» What you need to do: One range is to be output from the listing below, exactly as written: the line with "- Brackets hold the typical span" to the line with "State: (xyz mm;", both kept.

- Opening Delimiter -

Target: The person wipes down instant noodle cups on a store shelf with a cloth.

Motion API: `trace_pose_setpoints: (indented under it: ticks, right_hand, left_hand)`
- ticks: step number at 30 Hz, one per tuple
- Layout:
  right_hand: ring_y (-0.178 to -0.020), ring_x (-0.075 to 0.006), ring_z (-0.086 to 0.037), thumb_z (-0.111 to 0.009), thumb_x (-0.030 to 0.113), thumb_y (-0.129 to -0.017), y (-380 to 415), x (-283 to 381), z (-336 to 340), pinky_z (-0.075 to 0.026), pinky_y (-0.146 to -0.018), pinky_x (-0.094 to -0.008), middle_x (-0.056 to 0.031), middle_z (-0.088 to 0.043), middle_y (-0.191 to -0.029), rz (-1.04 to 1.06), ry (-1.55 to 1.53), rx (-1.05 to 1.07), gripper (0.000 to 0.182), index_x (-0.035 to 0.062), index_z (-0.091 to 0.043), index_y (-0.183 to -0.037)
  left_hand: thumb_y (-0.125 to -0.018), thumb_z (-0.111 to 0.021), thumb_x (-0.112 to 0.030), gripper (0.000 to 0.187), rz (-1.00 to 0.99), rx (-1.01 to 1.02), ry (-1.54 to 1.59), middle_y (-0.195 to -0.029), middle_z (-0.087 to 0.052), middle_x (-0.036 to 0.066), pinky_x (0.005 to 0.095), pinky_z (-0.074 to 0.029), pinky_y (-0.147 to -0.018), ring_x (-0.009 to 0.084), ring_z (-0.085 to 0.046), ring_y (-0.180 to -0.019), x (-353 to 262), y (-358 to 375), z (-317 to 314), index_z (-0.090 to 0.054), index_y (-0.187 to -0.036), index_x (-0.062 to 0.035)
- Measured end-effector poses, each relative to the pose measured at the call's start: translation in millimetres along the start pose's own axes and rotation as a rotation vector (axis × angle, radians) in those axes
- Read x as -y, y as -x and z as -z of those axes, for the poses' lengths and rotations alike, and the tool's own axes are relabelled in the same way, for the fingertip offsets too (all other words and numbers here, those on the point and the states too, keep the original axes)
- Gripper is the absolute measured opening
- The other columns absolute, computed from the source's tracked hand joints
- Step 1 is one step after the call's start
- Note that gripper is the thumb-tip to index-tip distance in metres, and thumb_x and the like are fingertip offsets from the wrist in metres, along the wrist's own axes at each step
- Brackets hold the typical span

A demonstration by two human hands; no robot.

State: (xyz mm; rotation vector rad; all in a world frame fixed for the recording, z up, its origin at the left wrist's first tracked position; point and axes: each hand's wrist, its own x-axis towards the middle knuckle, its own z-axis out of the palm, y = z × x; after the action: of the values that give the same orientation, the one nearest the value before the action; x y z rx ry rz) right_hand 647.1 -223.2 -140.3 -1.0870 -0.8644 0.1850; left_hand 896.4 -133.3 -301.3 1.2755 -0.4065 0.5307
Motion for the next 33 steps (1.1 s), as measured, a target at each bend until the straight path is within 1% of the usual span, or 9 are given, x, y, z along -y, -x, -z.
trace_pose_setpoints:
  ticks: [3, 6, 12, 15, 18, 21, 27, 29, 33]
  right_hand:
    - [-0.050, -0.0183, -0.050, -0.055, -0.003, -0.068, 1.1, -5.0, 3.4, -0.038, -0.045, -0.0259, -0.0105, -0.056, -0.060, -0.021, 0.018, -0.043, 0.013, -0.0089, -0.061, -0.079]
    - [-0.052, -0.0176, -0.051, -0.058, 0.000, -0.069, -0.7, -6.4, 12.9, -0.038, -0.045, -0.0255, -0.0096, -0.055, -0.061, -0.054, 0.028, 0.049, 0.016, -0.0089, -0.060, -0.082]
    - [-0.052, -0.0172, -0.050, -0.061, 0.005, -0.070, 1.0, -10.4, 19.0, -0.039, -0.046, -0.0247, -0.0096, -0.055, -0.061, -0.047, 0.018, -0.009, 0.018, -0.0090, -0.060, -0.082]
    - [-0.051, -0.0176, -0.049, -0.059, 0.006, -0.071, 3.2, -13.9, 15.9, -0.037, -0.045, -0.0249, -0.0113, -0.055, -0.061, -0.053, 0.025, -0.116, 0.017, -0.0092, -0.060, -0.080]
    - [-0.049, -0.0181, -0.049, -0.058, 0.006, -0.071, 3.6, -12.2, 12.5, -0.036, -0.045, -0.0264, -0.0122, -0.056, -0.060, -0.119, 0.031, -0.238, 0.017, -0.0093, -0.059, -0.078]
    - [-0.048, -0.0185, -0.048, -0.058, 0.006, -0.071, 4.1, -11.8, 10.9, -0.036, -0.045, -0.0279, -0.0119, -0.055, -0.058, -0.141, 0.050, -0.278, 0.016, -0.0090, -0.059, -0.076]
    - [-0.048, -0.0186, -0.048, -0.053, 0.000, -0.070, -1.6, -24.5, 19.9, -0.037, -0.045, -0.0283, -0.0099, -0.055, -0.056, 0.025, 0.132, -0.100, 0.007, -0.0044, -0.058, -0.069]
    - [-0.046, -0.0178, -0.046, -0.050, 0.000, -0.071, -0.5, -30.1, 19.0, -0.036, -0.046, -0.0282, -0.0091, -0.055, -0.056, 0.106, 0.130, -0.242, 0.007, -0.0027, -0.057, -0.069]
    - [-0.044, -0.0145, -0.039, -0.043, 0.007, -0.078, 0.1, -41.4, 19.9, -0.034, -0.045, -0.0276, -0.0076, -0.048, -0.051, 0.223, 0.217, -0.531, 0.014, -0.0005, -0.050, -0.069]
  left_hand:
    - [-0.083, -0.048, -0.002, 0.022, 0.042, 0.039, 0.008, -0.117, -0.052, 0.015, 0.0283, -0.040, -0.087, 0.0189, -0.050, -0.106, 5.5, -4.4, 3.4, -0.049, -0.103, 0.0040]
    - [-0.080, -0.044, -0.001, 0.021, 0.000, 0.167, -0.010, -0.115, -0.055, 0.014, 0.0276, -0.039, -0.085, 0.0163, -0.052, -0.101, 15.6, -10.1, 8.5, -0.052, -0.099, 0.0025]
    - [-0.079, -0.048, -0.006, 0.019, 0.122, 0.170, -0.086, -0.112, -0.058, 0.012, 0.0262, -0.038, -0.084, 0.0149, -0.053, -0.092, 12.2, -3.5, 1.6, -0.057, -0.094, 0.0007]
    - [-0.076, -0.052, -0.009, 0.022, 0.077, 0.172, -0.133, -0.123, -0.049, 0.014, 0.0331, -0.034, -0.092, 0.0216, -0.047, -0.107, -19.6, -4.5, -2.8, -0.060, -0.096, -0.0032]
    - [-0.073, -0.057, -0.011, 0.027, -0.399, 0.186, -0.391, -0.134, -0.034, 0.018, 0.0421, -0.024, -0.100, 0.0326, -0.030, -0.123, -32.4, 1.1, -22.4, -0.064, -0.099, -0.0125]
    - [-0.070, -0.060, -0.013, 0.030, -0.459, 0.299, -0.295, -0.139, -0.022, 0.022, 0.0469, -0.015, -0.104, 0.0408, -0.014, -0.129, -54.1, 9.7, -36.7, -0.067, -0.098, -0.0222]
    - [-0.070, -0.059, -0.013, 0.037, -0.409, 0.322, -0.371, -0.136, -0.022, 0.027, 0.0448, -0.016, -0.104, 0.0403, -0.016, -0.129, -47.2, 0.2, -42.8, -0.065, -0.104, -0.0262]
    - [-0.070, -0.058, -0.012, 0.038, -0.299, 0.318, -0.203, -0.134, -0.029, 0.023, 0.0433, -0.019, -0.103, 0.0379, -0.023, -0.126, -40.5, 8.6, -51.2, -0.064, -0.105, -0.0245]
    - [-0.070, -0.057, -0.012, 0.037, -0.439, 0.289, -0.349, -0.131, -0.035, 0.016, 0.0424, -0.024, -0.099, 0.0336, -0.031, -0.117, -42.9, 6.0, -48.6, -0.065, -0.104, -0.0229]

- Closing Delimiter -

» Response to the task:
- Brackets hold the typical span

A demonstration by two human hands; no robot.

State: (xyz mm; rotation vector rad; all in a world frame fixed for the recording, z up, its origin at the left wrist's first tracked position; point and axes: each hand's wrist, its own x-axis towards the middle knuckle, its own z-axis out of the palm, y = z × x; after the action: of the values that give the same orientation, the one nearest the value before the action; x y z rx ry rz) right_hand 647.1 -223.2 -140.3 -1.0870 -0.8644 0.1850; left_hand 896.4 -133.3 -301.3 1.2755 -0.4065 0.5307

The exercise output is complete.